From Matt Damon, the actor and son of a union teacher:

            “There’s been a war on unions in general this last decade.
             To break up unions, and pay less and provide less rights,
             Is definitely not the answer.”

Each of these quotes has relevance to us today. A week or a year from now they will still have relevance. They are ideas that niggle at the mind and keep us fretting or thinking. They remain important to us if conditions exist that challenge the core idea. And we have such conditions today, don’t we?

First, Lincoln is considered a central American thinker of history. To read he was not an adopter of the Bible or Christianity surprised me. He was not alone of course. George Washington, James Madison, Thomas Jefferson, to mention only a very few, had similar notions on religion. We should remember they did not reject spirituality or religion – on the contrary, they supported it. Their complaint, I think, is the ‘organized religion’ part. To get organized mankind placed its fingerprints all over it. Religion, however, is a God thing, a prophet thing, a spiritual thing. All important. All transcendental to the individual, not from individuals. Mankind is not the spiritual font of wisdom. One must take care to separate the guidance from the transcendent message that is in the spiritual realm.

The Bible stands on its own but is not the sole authority. Look at all the other great religions of the world and their core documents of faith. Although similar and with some shared roots, these documents make different conclusions. Their advocates herald differing practices and dogmas. Some dogmas require death to others for their beliefs.

No. Lincoln was spot on. The Bible as guide, and Christianity as a systemic process of guidance, are both good but not alone. There are others. And wisdom of the ages helps us see that more clearly. As well, too, as logic and conclusions based on fact.

The Cherokee Prayer is priceless in its universality. Their spirit based culture sought answers and acceptance to all worldly existence. They practiced inclusion not separation. They believed in the ALL, not the PARTS. We white Americans missed that boat long ago. I still doubt we received the message! The horror of what we did to native Americans is chronicled in our history. What a loss. What a travesty!

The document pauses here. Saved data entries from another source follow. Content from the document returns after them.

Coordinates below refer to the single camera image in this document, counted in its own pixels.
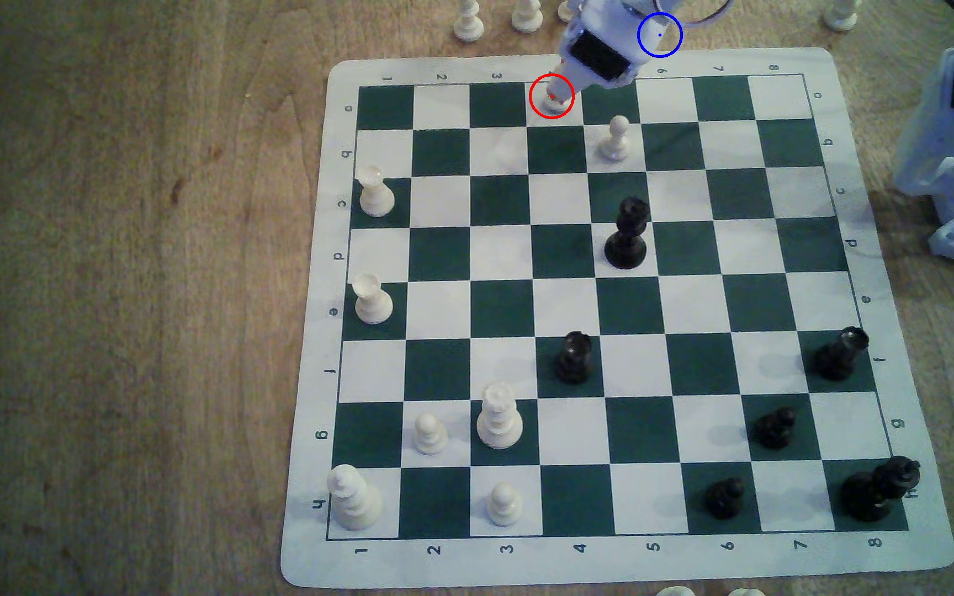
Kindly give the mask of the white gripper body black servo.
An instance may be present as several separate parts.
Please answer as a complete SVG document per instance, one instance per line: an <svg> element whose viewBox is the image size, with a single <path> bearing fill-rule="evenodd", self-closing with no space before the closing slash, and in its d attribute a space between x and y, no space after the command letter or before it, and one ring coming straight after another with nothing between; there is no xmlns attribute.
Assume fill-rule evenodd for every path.
<svg viewBox="0 0 954 596"><path fill-rule="evenodd" d="M570 1L573 18L562 36L562 58L585 67L585 86L616 88L631 83L652 60L640 30L651 1Z"/></svg>

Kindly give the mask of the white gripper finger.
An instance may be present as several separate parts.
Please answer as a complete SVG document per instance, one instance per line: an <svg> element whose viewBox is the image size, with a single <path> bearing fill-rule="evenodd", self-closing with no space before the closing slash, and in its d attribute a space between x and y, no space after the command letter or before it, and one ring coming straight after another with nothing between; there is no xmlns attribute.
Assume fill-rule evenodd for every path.
<svg viewBox="0 0 954 596"><path fill-rule="evenodd" d="M564 58L553 70L553 95L573 97L585 89L585 67L574 58Z"/></svg>

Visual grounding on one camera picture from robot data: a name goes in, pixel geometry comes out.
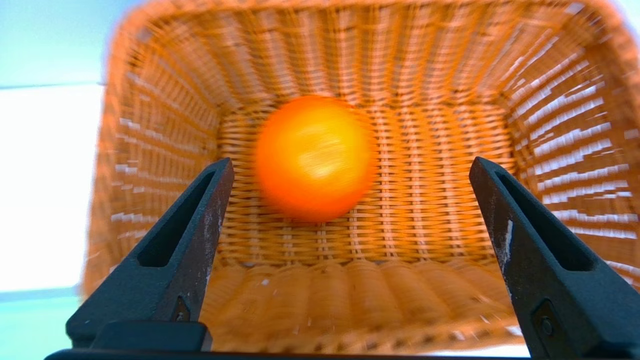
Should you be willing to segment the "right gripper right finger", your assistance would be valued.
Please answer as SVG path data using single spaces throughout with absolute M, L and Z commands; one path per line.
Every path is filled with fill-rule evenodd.
M 469 180 L 531 357 L 639 358 L 639 293 L 496 162 Z

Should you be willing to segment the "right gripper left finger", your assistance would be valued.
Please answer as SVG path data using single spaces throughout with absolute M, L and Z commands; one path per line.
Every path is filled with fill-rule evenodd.
M 74 349 L 201 351 L 198 321 L 233 189 L 233 162 L 206 167 L 71 315 Z

And Mandela reminds us that conditions of life on earth are not nearly as natural as we think of them. They are mostly man-made and thus are healed and replaced by the efforts of man-kind.

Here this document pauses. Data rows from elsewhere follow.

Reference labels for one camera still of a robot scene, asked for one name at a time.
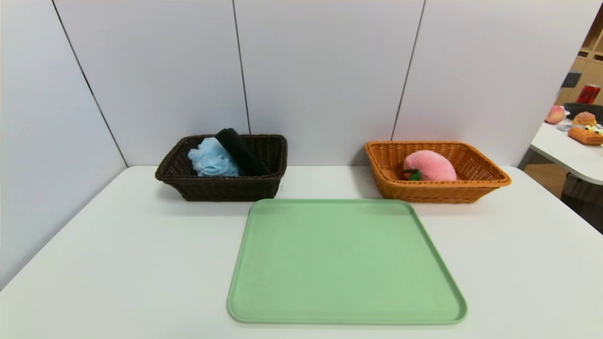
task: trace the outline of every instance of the plush toy
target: plush toy
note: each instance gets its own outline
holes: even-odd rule
[[[409,180],[454,181],[454,167],[442,155],[429,150],[416,151],[404,159],[404,176]]]
[[[597,124],[595,115],[590,112],[578,113],[572,121],[573,125],[594,126]]]
[[[580,144],[598,146],[603,144],[603,128],[587,126],[585,128],[572,127],[567,136],[578,141]]]
[[[557,125],[565,119],[565,109],[563,106],[553,106],[546,116],[545,121],[552,125]]]

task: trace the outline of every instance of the bread plush toy
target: bread plush toy
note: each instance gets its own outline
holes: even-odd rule
[[[408,180],[456,180],[456,171],[451,162],[434,151],[421,150],[410,154],[404,159],[403,169]]]
[[[597,120],[595,119],[595,115],[590,112],[582,112],[578,113],[573,121],[572,125],[582,125],[582,126],[596,126]]]
[[[572,127],[567,136],[578,141],[580,144],[598,146],[603,144],[603,128],[587,126],[586,128]]]

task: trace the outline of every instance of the orange wicker basket
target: orange wicker basket
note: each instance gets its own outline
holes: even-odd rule
[[[385,198],[416,203],[473,203],[511,178],[475,147],[457,141],[371,141],[365,146],[379,192]],[[457,181],[409,181],[404,159],[420,150],[440,153],[456,170]]]

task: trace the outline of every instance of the green leaf
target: green leaf
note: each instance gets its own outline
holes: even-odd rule
[[[410,180],[410,181],[421,181],[421,171],[417,170],[415,173],[412,173],[411,177],[408,180]]]

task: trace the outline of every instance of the table
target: table
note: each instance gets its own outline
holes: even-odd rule
[[[469,306],[453,326],[245,325],[226,297],[251,203],[124,171],[0,292],[0,338],[603,338],[603,236],[520,170],[473,204],[412,204]],[[367,167],[292,166],[278,198],[379,198]]]
[[[603,146],[585,146],[555,125],[543,123],[531,149],[559,164],[578,178],[603,185]]]

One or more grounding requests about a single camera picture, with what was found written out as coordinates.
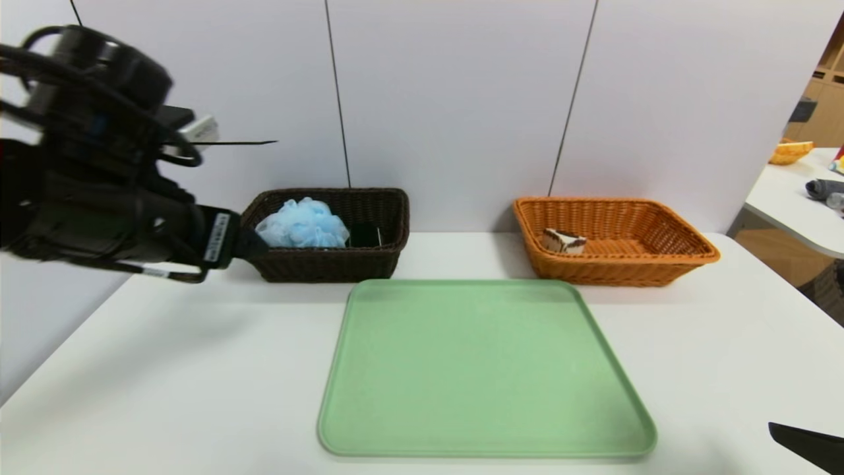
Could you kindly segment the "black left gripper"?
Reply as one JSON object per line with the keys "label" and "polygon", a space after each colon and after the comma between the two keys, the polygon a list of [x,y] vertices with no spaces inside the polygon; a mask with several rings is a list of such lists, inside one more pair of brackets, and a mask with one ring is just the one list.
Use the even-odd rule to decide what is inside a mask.
{"label": "black left gripper", "polygon": [[269,246],[253,228],[236,226],[240,216],[226,208],[200,205],[177,184],[125,187],[129,236],[124,258],[142,263],[171,262],[224,269],[233,257],[256,259]]}

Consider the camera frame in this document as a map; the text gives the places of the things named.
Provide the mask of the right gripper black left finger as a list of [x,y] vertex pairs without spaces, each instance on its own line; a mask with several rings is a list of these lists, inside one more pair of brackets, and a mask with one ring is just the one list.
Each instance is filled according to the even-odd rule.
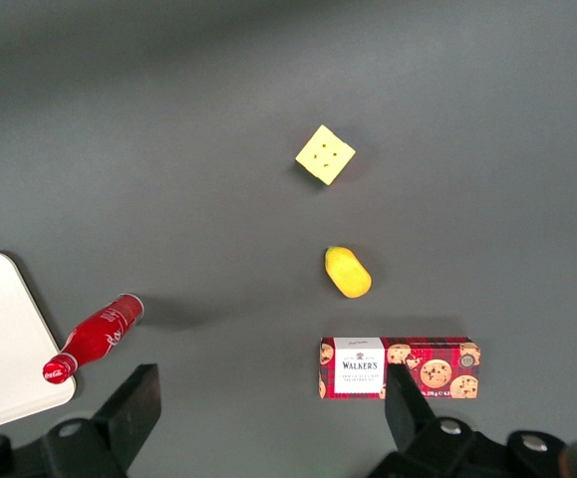
[[126,477],[161,414],[156,364],[141,364],[90,418],[43,437],[49,477]]

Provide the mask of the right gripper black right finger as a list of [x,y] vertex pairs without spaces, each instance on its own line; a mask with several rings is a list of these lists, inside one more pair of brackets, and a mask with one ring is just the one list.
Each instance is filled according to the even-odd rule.
[[371,477],[505,477],[504,447],[463,421],[435,415],[403,364],[387,369],[385,416],[397,450]]

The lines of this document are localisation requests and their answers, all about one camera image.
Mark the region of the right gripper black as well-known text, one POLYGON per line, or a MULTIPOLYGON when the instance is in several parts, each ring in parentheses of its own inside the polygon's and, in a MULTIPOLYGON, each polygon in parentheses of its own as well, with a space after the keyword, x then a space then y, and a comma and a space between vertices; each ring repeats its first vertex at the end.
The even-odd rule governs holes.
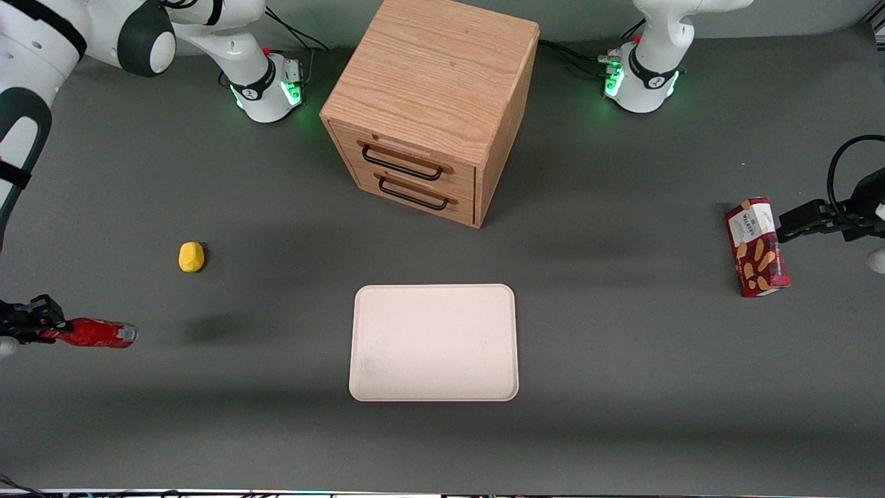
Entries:
POLYGON ((1 337, 15 338, 19 344, 54 344, 59 331, 41 328, 66 328, 63 309, 48 295, 33 297, 26 311, 16 304, 1 302, 1 337))

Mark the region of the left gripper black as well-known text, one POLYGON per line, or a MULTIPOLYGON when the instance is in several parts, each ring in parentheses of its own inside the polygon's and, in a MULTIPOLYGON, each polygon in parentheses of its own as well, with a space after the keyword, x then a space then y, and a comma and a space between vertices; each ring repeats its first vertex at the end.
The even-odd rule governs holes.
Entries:
POLYGON ((829 203, 813 199, 779 216, 779 243, 788 243, 799 237, 829 234, 835 231, 850 242, 863 237, 883 239, 884 169, 863 177, 849 198, 837 201, 834 189, 835 169, 829 170, 829 203))

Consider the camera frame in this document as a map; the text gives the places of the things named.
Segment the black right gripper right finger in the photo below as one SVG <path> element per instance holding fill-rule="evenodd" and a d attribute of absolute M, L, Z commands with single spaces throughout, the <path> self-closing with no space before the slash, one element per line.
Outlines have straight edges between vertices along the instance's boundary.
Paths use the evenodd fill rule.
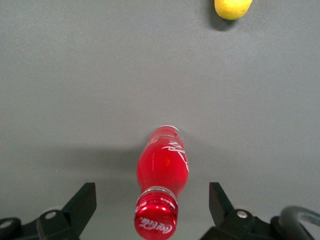
<path fill-rule="evenodd" d="M 209 183 L 208 205 L 214 226 L 202 240 L 270 239 L 270 225 L 247 210 L 234 208 L 218 182 Z"/>

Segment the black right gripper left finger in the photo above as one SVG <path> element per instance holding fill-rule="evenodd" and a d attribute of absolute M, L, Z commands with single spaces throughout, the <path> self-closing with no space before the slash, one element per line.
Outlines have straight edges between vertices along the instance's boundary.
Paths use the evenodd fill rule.
<path fill-rule="evenodd" d="M 96 208 L 96 185 L 87 182 L 62 209 L 49 210 L 36 220 L 39 239 L 78 240 Z"/>

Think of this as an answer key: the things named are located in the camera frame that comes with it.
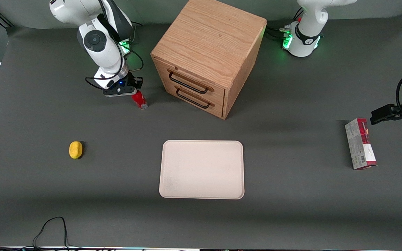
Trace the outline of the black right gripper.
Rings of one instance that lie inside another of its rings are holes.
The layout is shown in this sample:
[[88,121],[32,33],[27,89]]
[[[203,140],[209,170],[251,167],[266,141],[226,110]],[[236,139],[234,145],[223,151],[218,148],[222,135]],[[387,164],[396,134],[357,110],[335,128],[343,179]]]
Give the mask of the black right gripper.
[[128,86],[128,93],[136,93],[137,90],[142,88],[143,78],[134,77],[133,74],[127,74],[125,77],[119,79],[118,86]]

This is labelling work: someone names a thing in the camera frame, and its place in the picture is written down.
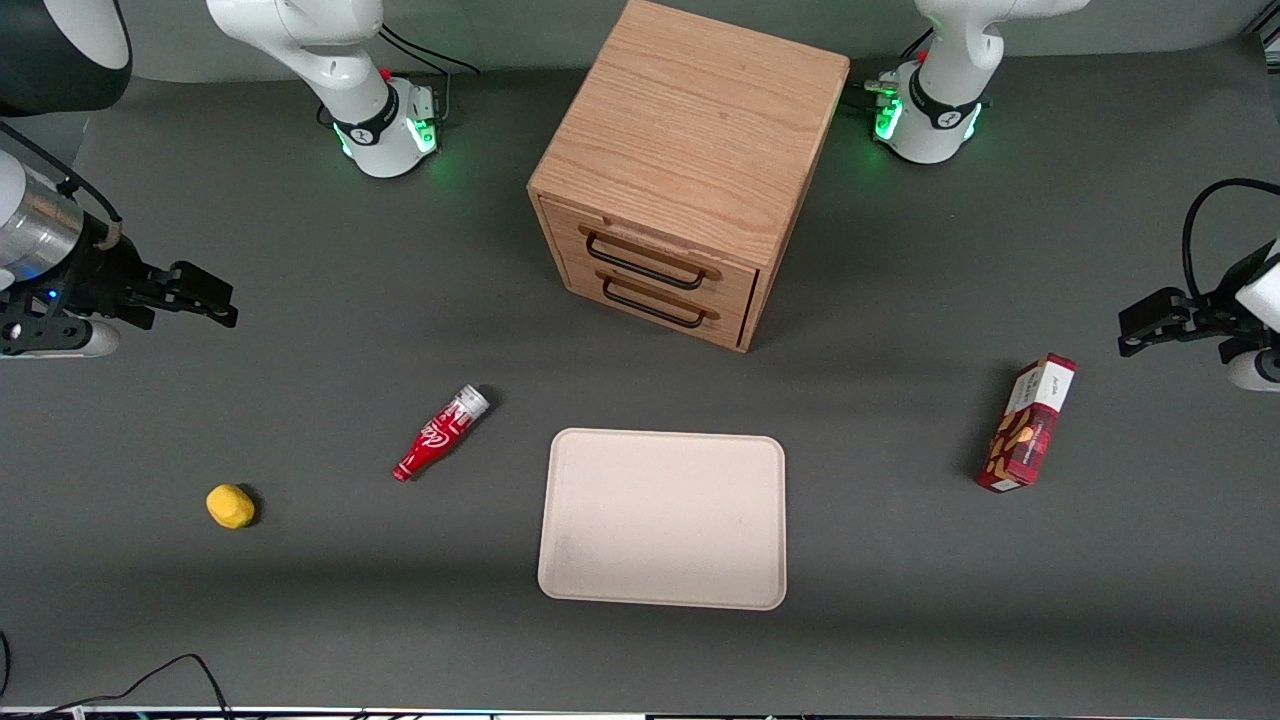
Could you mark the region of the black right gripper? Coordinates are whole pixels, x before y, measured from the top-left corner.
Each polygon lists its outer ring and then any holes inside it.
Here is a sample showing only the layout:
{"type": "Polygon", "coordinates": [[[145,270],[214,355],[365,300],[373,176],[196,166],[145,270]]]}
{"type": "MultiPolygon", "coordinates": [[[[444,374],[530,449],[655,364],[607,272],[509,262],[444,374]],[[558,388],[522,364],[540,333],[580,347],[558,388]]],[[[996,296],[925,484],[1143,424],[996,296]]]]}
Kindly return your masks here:
{"type": "Polygon", "coordinates": [[[238,309],[233,287],[193,263],[174,263],[151,270],[159,297],[131,296],[131,281],[148,270],[134,250],[100,251],[91,242],[64,234],[22,238],[3,236],[3,332],[46,333],[56,324],[82,316],[119,319],[142,331],[155,323],[155,311],[205,316],[236,328],[238,309]]]}

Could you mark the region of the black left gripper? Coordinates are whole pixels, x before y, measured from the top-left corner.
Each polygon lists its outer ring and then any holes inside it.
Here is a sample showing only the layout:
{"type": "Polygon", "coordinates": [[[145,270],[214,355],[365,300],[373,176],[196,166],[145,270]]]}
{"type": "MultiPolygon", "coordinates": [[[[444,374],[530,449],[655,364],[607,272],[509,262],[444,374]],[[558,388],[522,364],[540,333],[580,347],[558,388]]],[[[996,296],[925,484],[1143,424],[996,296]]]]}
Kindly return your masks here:
{"type": "Polygon", "coordinates": [[[1179,288],[1161,288],[1119,313],[1117,351],[1132,357],[1165,343],[1230,337],[1225,363],[1247,350],[1277,356],[1277,241],[1271,240],[1231,264],[1204,296],[1207,327],[1193,322],[1196,302],[1179,288]]]}

Empathy is caring about things outside of me. Empathy is needed to move toward understanding other people and their conditions of life. Serving them – helping them – is the first step to understanding them. Building bridges toward that end is productive; building walls – enclosures – is not.

The tragedy of guns in our culture is what we do with them, not the gun itself. The people who own and/or use guns are the issue under consideration. The NRA and gun owner groups needs to focus on this one problem:

How do we reduce gun deaths in America to one-tenth of what they are today? Reduce from 10,100 annual deaths to 1000 annually? This would be a great start. How do we accomplish this? Respect the Second Amendment (whatever it means in full) but how do we reduce the slaughter of innocents?

I don’t own a gun. Never have and hope never to. I have ideas on how to handle the problem of America’s high death rate from guns when compared with other developed countries around the globe. But gun owners and their spokespersons have a lot to say. What are their ideas and solutions? Stop with the tired rhetoric and come up with workable solutions.

And the whole union discussion is long overdue. They are necessary to our sense of American justice. Why this current war against labor unions?

The New Year beckons us to work new ideas. Lots to do. Let’s make our efforts count this time around!